▸ **ACTIVITY**:
Please count the lines in the entries below that include the word "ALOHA", and give only the number.

▸ **INFORMATION SUPPLIED**:
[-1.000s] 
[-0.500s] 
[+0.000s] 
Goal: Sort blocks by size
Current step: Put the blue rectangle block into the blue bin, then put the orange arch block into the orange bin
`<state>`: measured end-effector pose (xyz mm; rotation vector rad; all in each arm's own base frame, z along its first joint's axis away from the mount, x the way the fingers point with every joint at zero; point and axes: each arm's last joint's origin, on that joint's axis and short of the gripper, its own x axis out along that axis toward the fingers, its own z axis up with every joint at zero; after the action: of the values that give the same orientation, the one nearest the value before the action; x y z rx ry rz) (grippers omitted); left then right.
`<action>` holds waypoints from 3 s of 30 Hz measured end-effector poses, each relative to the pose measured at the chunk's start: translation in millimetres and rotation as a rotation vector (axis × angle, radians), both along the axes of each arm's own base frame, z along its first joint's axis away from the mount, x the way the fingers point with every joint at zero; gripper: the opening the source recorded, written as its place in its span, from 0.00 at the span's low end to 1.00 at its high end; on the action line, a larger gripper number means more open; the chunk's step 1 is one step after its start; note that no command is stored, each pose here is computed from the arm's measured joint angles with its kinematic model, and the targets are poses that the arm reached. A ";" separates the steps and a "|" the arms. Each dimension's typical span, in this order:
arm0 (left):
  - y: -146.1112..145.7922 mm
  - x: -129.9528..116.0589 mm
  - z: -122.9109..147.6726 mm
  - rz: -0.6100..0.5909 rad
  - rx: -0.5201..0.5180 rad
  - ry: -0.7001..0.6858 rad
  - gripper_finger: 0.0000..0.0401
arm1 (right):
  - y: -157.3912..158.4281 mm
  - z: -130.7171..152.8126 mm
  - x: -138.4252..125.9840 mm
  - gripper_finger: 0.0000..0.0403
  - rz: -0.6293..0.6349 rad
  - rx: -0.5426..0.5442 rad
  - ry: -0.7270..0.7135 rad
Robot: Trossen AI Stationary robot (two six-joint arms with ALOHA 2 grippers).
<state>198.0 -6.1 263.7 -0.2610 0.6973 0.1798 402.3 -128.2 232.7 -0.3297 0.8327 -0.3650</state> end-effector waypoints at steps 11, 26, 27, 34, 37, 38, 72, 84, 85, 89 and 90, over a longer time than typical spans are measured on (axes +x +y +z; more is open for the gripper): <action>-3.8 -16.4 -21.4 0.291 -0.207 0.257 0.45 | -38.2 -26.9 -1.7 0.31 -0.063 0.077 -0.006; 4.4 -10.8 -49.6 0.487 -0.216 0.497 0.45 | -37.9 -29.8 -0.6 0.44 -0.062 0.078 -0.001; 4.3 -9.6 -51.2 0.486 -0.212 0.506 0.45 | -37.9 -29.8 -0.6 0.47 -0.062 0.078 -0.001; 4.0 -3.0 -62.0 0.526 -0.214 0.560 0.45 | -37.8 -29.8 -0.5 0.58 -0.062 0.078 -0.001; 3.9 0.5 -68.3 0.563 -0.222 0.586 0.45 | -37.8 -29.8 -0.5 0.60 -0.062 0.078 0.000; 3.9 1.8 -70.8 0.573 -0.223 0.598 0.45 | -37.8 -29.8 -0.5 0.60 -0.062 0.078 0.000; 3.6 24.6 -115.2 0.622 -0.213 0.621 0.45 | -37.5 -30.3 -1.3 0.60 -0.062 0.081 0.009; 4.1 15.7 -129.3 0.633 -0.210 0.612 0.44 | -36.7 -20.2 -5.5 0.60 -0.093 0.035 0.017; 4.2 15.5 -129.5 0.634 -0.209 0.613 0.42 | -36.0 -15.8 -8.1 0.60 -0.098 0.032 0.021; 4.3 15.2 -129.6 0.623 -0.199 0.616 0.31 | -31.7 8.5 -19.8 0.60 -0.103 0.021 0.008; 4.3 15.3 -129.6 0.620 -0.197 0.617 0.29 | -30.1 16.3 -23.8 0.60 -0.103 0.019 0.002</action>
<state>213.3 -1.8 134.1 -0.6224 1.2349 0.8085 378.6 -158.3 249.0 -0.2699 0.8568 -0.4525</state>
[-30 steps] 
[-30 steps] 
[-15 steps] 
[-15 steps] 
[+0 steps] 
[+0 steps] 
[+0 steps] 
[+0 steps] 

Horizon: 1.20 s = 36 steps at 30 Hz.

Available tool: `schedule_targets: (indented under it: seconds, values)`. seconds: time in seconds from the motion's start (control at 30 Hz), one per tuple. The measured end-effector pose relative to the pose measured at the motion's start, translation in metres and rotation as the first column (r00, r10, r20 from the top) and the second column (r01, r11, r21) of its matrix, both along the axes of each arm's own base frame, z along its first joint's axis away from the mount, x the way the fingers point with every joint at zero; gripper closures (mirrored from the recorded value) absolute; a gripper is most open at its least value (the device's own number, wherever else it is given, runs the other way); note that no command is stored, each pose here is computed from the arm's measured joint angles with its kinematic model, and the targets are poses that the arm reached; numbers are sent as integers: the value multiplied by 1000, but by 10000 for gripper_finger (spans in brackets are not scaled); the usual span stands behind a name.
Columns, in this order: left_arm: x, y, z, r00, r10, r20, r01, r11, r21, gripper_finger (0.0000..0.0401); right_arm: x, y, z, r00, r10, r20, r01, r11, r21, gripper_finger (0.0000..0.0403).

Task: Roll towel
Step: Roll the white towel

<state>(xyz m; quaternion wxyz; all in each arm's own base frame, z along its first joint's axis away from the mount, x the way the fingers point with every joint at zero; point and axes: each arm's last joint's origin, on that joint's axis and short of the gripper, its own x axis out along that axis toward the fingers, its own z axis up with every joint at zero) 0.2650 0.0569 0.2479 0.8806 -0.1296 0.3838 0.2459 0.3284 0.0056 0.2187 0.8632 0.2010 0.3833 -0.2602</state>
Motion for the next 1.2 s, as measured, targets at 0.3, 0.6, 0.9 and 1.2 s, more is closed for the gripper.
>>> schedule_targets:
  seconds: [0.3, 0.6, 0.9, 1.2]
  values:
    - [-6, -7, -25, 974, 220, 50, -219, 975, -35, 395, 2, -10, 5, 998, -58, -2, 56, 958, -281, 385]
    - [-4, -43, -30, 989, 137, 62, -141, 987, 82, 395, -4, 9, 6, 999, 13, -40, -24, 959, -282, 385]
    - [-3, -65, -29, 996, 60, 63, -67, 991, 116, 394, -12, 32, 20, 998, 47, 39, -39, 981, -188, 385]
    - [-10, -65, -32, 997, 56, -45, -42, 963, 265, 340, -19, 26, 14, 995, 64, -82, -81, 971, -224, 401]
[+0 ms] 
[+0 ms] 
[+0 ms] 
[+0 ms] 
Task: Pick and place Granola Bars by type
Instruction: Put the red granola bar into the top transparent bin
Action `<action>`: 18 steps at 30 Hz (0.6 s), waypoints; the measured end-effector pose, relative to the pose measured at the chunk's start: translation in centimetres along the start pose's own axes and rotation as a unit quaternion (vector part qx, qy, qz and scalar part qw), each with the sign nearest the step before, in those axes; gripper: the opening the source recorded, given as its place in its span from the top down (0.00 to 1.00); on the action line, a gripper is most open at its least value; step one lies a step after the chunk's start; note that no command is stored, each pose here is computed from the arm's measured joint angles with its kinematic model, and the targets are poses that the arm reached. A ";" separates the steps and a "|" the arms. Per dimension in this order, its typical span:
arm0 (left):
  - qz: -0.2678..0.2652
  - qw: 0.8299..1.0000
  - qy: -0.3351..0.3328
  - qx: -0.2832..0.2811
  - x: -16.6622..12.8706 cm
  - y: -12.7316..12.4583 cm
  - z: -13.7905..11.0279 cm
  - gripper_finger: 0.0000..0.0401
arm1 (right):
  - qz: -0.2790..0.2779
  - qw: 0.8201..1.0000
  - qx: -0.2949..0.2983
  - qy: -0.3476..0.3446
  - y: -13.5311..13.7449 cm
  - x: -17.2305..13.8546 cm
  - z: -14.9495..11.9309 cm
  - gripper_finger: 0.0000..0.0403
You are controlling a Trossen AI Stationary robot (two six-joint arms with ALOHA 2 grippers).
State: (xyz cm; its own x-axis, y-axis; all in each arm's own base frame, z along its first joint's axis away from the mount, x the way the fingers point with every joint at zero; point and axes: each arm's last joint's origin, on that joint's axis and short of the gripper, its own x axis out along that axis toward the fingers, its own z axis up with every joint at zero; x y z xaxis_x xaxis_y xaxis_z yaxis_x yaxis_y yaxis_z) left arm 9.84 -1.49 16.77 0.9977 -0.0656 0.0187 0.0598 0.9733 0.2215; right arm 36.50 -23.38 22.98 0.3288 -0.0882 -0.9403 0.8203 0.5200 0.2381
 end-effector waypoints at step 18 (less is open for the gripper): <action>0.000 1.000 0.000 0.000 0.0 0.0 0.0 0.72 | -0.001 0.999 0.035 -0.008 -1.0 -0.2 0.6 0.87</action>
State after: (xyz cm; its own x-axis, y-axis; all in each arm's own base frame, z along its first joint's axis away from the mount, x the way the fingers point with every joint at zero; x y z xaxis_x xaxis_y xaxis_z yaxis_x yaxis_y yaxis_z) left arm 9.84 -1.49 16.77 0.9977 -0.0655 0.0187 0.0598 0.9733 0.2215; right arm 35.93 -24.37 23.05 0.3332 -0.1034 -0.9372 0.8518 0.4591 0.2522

▸ **YOUR RESPONSE**:
2